Elderflower Cordial

It’s my guess that most people in the UK will stroll past an elderflower bush at least once on a day to day basis. It’s an absolute nuisance to get rid of (you can cut it back and basically watch it regrow) but extremely useful to the home cook and brewer. At this time of year the bushes are flowering producing strongly scented white flowers, and they are amazing for making both cordial and wine.

I have based my recipe on the BBC one by Lotte Duncan – I personally add a little less lemon and a bit more citric acid, and make it in bulk, so the recipe below is a slightly customised version!

Picking your elderflowers

Most advice is to do it on a warm, dry day. Fewer bugs about on the plant, nice dry flowers, and you can get a better whiff of the pollen to see if it is a good healthy plant. Alternatively, if like me you get dreadful hayfever, do it on a fairly miserable wet day and spare yourself the sneezing! You want to pick fresh flowers –  no buds, and no brown bits. Equally, don’t strip out each bush – you’ll want to leave some flowers for elderberries later in the year! Don’t pick them in advance – you will want to use them straight away.

A quick note on citric acid…

Citric acid is advised in most elderflower cordial. It acts as a preservative and is found naturally in citrus fruits. I personally find to get enough citric acid into the cordial to preserve it, it tastes overpoweringly lemon-y, so a tub of citric acid is very useful. Having said that – it’s a pain to get hold of. I have been reliably informed that it is used as an ingredient for class A drugs, so where it used to be easily bought from a large Boots store or chemist, it’s now much more restricted. If you’re lucky enough to have a brewing shop nearby, you should be able to buy some, but don’t be surprised if they don’t allow you to ‘stock up’! Wilkinson’s stores often stock it as well.

The recipe

Makes 9 pints cordial (if you’re not a piggy for cordial like me, then just half this!)
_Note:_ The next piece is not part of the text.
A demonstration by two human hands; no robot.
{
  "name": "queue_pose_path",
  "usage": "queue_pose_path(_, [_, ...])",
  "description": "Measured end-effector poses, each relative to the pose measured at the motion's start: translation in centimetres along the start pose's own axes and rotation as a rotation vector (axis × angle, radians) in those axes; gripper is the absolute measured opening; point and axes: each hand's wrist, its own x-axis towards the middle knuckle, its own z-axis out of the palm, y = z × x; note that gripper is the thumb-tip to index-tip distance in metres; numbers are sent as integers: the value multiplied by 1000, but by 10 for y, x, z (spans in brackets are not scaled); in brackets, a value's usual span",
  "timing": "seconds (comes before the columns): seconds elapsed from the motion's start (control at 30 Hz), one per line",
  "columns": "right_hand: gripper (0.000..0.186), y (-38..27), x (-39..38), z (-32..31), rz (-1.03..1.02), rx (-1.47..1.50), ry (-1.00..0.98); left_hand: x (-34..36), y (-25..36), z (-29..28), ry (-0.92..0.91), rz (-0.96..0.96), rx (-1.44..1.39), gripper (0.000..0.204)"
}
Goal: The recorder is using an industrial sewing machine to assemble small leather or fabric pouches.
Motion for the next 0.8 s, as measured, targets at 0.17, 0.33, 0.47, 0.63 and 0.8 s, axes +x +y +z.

– 60 good-size elderflower heads

– 6 pints water

– 1.8 kilos sugar

– 4 unwaxed oranges

– 4 unwaxed lemons

– 100g citric acid

– 1 campden tablet (optional)

  • Boil up the water and add all the sugar. Stir constantly, and simmer for 5 mins. Leave to cool.
  • Gently rinse off the elderflower heads to get rid of the bugs. Then strip the flowers from the heads into a bowl. I find it’s easiest to do it with a fork.
  • Once the sugar mixture has cooled, chop up all your citrus fruit, and tip it in with the citric acid, and stir thoroughly. Add the elderflowers, and stir.
  • Leave for about 24-36 hours, and stir every few hours when you think of it.
  • Strain out the cordial through a sieve, and then squeeze the flowers for the last of the cordial. Pour into sterilised bottles. Drink it up over a few weeks, or add 1 powdered campden tablet – this should mean that it will keep somewhere cool pretty much indefinitely.

Water down the cordial to taste, and enjoy with sparkling water, lemonade, white wine, or ice cold water.